We know this is an issue because we've pushed OS updates dependent on new firmwares before (when we moved to using DMI for identifying x86 laptops), then we had to revert that upon realising the field difficulties.

General device-tree changes in future

This problem could potentially extend to XO-4 too. Right now we are working under time pressure to define device tree nodes and structures describing all our hardware, and then writing kernel code to work with such a layout. But a great deal of this is not upstream in the kernel, and it is plausible that the layouts and definitions will change during the upstreaming process. This could lead to a similar situation that we have on the XO-1.75: an "old" kernel/firmware combination (the ones we're developing now) in this release, and a "new" kernel/firmware combination in a future release where everything is upstreamed in a somewhat incompatible way. Then we face the same issues of the old-kernel/new-firmware and new-kernel/old-firmware situations described above.

Potential solutions

Bail out

One option is for the firmware to somehow learn about which kernels it supports, and to refuse to boot (printing an informational message) when an unsupported kernel is found.

This is the least attractive option for the user/deployer (leaves them with a non-working system). Internationalisation concerns would apply to the informational message, and its also not clear how OFW would measure a kernel for whether it is supported or not.

Ship board files

The one nice thing about having the board file in the kernel is that it didn't create this critical bridge between firmware and kernel. If we were to use board files instead of DT we would have an easier ride with reference to the issues described above.

The downside here is that we'd have to maintain these board files forever (they wouldn't go upstream), and the fact that they are technically ugly.

Include DT in the kernel

Linux has some support for including the devicetree statically in the kernel image. This helps solve the above problems by not requiring the firmware version to be coupled to the kernel version.

The disadvantage is that we would have to copy the device tree from the firmware. This isn't great, but is at least better than having to maintain a board file (which would actually involve maintaining two separate formats, rather than just a copy).

As the XO-1.75 and XO-4 have different device trees, this would perhaps remove the possibility of having the same OS image for both XO-1.75 and XO-4. But it is not clear if that was ever a hard goal or how much benefit it would present to our users. If we are considering the option of including the DT in the kernel we may need to have that discussion now.

This may present some further complications. The initramfs reads chosen/bootpath from the device tree to determine if we're booting from internal or external media - this part of the device tree cannot be made static. Also, what happens when we start shipping different variants of the laptops - would we need different device trees for each configuration? (For example, the proposed camera sensor change)

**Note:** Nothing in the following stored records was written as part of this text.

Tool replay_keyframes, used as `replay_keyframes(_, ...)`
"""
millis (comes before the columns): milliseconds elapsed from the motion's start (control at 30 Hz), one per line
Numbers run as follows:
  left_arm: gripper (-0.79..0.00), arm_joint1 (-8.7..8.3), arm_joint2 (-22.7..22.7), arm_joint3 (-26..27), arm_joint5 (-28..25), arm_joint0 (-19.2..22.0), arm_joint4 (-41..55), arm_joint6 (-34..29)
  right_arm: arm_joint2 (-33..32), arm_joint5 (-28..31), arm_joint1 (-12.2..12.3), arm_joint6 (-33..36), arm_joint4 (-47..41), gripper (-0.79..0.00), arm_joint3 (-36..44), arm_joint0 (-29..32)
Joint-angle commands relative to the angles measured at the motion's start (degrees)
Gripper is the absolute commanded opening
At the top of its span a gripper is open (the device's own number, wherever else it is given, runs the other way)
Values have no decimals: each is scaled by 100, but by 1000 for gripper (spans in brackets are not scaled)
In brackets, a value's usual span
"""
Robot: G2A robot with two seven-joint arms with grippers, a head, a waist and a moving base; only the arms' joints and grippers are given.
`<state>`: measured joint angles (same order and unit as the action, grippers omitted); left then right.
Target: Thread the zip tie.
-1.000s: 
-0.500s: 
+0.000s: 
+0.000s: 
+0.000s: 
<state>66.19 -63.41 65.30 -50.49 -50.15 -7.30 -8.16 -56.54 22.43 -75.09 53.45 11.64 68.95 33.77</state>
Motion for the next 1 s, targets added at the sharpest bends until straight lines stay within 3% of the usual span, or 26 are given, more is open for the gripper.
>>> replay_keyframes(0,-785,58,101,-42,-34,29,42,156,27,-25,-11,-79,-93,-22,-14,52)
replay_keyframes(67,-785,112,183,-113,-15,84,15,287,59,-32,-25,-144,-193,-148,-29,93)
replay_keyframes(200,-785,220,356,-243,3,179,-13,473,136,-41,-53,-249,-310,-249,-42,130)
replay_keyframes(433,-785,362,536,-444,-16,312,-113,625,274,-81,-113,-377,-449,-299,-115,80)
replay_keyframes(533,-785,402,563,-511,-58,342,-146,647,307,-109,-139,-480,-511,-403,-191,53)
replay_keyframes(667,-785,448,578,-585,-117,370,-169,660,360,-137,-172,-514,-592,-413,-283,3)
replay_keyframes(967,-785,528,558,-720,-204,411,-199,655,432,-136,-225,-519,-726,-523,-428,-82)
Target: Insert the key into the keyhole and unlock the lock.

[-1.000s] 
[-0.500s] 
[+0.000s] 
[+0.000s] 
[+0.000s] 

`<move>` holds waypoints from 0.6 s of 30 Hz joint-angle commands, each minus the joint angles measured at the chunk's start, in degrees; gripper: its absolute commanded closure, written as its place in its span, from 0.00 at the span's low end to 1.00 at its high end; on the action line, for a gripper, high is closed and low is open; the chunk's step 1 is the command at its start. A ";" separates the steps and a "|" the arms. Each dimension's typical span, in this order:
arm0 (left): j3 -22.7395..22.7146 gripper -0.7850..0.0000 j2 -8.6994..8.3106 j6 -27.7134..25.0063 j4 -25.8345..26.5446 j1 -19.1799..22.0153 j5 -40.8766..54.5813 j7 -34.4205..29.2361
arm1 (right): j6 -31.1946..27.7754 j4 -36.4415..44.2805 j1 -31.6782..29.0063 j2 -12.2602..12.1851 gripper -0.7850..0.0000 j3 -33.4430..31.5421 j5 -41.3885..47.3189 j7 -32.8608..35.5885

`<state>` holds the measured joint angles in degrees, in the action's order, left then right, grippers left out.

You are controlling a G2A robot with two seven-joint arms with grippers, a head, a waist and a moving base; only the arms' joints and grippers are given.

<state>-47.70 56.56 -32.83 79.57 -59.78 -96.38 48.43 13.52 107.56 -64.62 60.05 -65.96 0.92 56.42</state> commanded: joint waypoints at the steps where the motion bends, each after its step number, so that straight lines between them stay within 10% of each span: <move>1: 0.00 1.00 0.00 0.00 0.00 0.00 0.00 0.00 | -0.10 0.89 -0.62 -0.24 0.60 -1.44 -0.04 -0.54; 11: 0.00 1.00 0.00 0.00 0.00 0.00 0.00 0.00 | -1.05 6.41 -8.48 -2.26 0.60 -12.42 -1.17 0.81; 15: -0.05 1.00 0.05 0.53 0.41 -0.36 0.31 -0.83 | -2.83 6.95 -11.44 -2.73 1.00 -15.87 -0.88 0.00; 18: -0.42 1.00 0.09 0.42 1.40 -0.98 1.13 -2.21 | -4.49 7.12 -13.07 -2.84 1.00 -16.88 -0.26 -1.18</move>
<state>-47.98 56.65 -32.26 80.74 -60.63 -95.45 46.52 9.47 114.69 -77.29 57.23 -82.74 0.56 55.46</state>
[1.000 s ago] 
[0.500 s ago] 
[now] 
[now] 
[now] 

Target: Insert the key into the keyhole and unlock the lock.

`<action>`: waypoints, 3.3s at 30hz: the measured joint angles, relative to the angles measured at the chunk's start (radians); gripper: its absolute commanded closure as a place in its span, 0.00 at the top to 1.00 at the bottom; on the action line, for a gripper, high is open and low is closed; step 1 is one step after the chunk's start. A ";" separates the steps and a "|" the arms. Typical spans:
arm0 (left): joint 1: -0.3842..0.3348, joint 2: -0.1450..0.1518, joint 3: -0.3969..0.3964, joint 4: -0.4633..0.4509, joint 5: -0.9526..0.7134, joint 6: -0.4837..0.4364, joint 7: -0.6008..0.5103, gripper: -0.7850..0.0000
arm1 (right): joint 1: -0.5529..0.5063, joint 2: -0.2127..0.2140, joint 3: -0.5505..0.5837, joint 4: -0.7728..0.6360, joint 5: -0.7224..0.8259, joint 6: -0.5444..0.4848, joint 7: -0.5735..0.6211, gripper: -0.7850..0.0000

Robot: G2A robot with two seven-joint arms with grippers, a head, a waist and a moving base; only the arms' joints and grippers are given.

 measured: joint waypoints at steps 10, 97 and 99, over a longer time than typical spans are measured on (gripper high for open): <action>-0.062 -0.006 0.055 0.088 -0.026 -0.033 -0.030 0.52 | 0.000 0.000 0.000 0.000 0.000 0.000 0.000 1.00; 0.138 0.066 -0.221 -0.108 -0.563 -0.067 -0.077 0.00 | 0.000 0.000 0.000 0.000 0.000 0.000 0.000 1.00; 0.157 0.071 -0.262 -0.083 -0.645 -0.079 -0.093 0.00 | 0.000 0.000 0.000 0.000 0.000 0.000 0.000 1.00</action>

Other ideas mentioned include:

  • Ship a DT in the kernel, but use the real firmware one if it is correct
    • However, it's not clear how the kernel could measure if the firmware's DT is "correct" (which would mean both not too old, and potentially not too new)
  • Ship various versions of the DT in the firmware
    • However, this wouldn't solve the "old firmware, new kernel" situation, and its not clear how the firmware would know which version of the DT to present.
    • Furthermore, the DT is quite intrinsic to the firmware itself, it is not something that gets bolted on at last minute just to make Linux happy. So this would be a technically strange/ugly solution involving the firmware presenting a DT different from the one it actually used to init the system.